Each line of the listing where the string "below" appears is to be identified and copied.

• _Supplied information_:
________________________________________

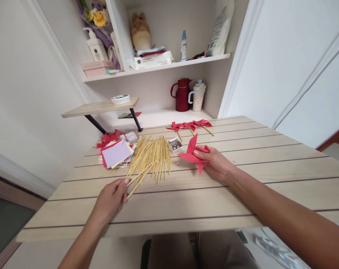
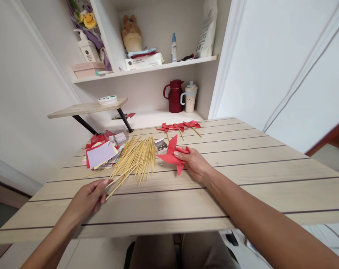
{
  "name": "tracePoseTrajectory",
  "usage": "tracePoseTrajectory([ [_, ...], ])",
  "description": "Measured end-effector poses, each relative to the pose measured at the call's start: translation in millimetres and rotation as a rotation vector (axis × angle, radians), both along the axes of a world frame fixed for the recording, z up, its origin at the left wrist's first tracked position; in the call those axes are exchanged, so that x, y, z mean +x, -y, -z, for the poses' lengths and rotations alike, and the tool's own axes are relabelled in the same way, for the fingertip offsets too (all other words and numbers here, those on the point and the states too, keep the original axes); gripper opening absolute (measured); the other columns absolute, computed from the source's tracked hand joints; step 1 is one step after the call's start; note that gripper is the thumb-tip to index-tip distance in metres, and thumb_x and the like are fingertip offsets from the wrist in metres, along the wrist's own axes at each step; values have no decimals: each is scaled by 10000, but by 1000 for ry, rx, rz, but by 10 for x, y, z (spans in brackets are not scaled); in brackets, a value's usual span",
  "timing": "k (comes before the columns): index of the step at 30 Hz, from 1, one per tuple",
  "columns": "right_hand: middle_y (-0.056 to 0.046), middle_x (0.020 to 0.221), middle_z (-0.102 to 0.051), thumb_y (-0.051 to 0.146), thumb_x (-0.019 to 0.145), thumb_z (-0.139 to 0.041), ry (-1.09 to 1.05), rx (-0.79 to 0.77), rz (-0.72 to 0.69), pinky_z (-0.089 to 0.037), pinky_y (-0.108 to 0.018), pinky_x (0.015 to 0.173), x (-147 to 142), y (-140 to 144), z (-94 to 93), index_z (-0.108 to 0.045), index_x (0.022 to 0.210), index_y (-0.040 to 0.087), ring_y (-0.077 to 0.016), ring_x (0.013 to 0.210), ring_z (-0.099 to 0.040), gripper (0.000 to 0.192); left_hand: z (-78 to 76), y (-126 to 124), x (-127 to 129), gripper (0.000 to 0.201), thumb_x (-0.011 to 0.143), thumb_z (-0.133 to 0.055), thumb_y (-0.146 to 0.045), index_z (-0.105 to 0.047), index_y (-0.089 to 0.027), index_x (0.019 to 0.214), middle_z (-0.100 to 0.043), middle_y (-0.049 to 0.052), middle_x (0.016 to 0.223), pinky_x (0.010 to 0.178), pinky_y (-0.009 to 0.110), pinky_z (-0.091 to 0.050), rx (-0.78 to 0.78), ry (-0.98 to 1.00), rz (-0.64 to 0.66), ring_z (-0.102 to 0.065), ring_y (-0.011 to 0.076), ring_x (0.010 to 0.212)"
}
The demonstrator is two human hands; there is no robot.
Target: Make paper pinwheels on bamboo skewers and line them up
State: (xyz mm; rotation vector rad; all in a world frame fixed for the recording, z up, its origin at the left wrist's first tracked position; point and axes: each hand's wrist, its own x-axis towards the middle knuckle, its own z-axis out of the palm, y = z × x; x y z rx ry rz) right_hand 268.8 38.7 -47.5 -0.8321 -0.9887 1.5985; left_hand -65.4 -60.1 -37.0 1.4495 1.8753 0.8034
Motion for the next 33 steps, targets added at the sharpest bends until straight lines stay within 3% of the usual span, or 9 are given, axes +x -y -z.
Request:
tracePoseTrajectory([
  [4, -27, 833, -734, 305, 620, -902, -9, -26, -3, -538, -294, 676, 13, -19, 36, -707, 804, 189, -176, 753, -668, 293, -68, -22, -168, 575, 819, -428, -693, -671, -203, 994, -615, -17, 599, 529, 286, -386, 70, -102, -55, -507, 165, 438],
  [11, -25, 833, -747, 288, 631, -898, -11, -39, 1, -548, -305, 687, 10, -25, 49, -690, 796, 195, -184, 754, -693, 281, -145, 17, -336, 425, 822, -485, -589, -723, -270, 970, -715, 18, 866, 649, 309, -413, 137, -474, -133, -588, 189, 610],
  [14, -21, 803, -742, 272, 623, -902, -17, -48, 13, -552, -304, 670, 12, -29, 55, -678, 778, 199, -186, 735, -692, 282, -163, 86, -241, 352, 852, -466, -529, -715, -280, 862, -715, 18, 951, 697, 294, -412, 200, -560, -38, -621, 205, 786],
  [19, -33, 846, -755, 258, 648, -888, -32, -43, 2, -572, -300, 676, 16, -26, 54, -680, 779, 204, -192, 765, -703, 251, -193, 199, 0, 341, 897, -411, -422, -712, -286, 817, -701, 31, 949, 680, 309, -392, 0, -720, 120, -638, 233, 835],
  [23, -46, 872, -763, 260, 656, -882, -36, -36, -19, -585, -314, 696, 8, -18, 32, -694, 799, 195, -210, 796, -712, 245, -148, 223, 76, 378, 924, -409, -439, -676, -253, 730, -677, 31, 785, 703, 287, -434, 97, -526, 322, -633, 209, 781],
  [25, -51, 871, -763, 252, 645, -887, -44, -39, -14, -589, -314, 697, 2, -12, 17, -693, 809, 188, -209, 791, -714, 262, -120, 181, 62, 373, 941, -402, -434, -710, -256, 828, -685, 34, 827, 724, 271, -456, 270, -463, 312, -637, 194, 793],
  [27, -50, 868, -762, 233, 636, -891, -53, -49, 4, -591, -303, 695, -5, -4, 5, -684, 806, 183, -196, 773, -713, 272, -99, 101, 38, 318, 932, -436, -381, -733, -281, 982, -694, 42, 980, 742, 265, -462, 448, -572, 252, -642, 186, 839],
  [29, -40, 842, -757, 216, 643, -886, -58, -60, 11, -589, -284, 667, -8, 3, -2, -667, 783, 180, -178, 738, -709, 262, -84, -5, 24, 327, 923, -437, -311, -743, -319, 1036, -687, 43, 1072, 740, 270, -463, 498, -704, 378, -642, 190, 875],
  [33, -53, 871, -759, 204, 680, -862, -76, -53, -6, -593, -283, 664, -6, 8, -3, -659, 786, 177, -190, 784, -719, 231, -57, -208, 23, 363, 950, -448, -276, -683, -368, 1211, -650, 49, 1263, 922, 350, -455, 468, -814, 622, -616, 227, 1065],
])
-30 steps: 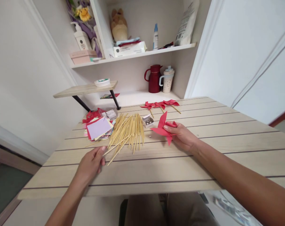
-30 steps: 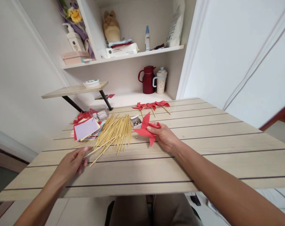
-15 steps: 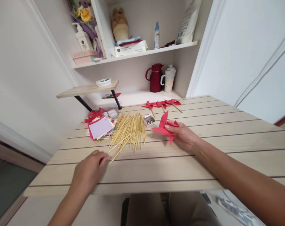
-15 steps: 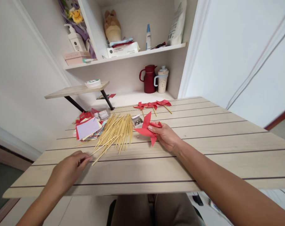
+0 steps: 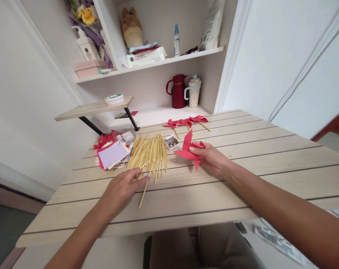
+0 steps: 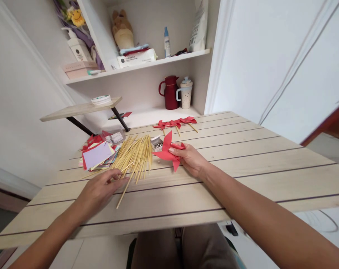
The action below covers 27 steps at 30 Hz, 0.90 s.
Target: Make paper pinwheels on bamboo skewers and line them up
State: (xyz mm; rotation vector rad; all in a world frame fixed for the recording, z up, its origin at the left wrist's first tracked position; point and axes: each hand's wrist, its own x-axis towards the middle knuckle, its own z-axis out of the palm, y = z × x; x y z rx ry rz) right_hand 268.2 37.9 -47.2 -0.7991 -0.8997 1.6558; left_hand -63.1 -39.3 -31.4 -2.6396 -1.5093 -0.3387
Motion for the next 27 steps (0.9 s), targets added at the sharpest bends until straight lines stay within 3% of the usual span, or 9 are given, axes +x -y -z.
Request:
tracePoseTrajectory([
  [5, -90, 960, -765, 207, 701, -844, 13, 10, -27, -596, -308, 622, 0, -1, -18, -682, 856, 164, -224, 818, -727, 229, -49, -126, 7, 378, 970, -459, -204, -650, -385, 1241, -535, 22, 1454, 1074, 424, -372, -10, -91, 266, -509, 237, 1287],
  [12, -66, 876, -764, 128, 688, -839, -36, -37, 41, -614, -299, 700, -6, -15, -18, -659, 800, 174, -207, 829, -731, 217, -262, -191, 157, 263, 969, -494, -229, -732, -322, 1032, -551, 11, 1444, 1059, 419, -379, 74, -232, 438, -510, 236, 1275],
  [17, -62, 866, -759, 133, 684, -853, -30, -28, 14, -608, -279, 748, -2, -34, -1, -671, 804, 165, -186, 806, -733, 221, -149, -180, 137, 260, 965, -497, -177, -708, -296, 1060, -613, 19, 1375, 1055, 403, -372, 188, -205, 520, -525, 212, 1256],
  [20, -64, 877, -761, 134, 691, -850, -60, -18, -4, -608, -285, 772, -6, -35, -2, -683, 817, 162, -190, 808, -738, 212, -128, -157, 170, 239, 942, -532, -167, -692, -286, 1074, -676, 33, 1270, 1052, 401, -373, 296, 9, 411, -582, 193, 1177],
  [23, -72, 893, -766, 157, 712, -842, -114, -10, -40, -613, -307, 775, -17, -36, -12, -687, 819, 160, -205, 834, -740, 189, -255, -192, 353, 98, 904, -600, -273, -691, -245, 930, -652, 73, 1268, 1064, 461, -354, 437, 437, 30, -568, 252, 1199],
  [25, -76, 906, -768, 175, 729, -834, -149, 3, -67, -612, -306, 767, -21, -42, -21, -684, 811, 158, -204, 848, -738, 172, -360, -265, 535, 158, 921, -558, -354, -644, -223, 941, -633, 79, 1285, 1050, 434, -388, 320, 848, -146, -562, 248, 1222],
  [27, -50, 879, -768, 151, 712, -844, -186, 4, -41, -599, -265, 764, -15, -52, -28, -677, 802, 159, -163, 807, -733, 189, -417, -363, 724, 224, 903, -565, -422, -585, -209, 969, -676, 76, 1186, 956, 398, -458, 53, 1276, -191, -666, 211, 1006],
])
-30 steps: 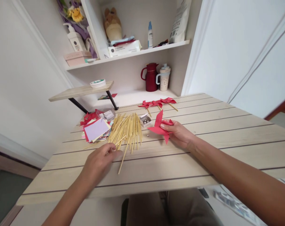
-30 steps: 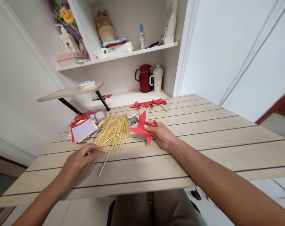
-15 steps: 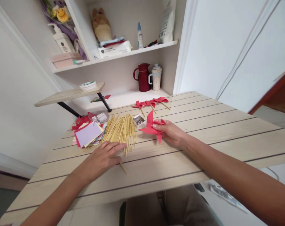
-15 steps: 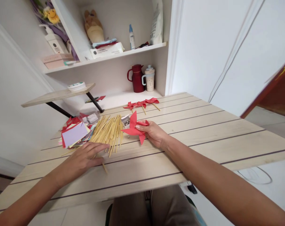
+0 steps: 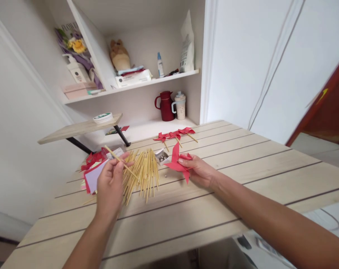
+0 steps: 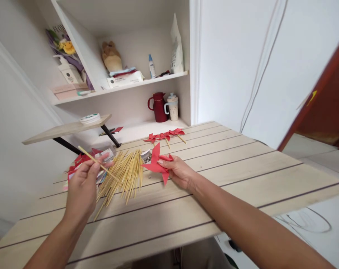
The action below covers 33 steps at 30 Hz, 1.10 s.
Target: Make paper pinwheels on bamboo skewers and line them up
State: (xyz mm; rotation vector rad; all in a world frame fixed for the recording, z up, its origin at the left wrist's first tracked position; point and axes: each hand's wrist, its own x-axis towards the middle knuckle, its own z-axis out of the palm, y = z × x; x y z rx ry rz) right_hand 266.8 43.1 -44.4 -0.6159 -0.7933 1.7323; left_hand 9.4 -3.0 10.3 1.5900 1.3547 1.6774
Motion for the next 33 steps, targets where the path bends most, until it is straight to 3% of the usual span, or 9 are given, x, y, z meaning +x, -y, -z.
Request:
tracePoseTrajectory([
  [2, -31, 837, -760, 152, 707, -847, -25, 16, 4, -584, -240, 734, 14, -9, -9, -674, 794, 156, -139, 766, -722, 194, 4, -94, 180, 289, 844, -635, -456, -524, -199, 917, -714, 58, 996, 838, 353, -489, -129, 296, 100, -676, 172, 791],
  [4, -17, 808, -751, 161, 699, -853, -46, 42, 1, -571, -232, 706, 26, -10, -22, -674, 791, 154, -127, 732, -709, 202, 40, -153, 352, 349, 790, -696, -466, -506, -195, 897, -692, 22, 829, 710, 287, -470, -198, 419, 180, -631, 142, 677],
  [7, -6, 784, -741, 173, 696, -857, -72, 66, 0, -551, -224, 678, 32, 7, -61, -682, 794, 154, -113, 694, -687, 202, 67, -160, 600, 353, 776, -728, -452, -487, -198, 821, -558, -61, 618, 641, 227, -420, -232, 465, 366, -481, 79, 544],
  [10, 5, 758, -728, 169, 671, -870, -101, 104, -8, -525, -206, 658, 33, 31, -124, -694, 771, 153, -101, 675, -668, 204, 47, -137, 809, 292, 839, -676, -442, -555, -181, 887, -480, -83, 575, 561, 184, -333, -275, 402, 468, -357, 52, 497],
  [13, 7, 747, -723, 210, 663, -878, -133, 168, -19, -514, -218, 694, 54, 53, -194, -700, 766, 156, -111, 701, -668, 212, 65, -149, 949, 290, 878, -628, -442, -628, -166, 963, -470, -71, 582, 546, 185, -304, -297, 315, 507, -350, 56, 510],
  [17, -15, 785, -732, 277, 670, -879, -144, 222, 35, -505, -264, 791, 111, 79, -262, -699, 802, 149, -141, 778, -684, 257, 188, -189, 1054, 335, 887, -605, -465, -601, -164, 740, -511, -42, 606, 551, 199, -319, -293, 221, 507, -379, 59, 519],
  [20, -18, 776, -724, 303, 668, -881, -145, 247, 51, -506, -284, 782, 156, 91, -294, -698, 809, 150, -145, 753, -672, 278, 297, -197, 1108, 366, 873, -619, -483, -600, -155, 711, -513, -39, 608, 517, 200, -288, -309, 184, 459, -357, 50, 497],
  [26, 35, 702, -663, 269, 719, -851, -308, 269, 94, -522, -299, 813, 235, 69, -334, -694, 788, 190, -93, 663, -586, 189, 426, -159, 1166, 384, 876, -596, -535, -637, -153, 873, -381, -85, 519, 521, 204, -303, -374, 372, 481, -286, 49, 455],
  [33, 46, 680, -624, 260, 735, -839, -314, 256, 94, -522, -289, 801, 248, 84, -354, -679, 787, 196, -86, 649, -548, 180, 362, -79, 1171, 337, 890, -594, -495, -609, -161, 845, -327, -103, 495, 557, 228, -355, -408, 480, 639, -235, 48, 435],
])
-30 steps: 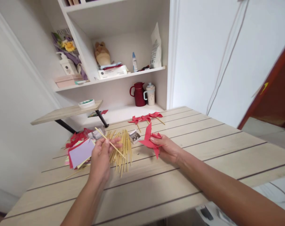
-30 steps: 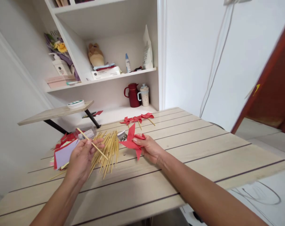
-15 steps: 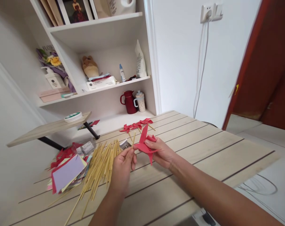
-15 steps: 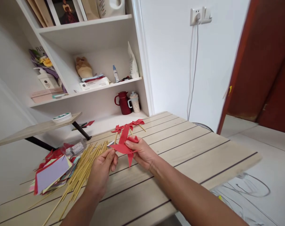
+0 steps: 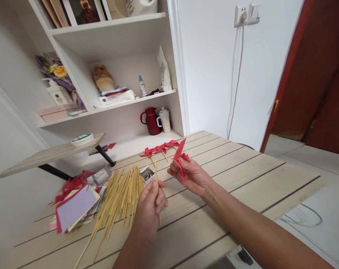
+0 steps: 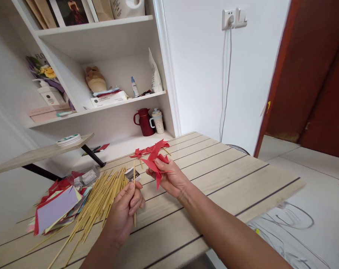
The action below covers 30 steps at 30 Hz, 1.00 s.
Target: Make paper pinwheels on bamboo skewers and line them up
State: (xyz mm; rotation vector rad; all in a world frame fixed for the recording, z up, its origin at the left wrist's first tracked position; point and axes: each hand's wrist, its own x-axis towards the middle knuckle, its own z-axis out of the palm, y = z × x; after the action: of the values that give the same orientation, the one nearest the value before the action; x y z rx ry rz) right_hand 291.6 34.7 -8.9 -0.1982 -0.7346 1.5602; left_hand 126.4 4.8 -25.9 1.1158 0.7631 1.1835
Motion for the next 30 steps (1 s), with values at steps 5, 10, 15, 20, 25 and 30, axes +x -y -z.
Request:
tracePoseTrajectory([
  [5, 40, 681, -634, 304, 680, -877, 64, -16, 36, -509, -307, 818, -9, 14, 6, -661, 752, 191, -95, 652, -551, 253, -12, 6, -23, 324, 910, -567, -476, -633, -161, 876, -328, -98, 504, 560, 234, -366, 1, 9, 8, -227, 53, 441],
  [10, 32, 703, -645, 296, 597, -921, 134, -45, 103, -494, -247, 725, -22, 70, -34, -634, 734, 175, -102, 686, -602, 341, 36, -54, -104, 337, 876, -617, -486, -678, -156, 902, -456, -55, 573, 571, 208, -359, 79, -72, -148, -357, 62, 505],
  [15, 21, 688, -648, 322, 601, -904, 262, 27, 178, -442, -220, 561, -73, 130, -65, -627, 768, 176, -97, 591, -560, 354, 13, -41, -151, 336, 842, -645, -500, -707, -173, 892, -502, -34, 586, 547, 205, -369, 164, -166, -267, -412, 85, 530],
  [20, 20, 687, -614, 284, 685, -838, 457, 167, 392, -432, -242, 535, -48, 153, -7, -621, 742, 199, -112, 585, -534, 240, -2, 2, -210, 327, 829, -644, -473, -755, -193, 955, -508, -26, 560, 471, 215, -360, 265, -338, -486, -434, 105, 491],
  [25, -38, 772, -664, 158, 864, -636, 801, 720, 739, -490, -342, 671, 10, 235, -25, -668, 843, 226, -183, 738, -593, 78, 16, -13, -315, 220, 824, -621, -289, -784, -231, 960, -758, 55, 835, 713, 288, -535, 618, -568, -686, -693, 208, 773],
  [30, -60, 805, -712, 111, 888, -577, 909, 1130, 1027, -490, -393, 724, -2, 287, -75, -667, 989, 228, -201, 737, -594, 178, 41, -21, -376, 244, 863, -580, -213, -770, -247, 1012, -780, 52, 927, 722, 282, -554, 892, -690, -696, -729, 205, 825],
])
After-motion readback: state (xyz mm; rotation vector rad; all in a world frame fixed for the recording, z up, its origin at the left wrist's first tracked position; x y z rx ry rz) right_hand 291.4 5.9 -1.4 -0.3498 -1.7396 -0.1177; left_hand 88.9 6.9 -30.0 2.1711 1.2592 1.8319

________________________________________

• _Written solution_:
The action below covers 27 steps at 30 Hz, 0.90 s.
The action below covers 33 steps at 30 Hz, 1.10 s.
The action below covers 30 steps at 30 Hz, 1.00 s.

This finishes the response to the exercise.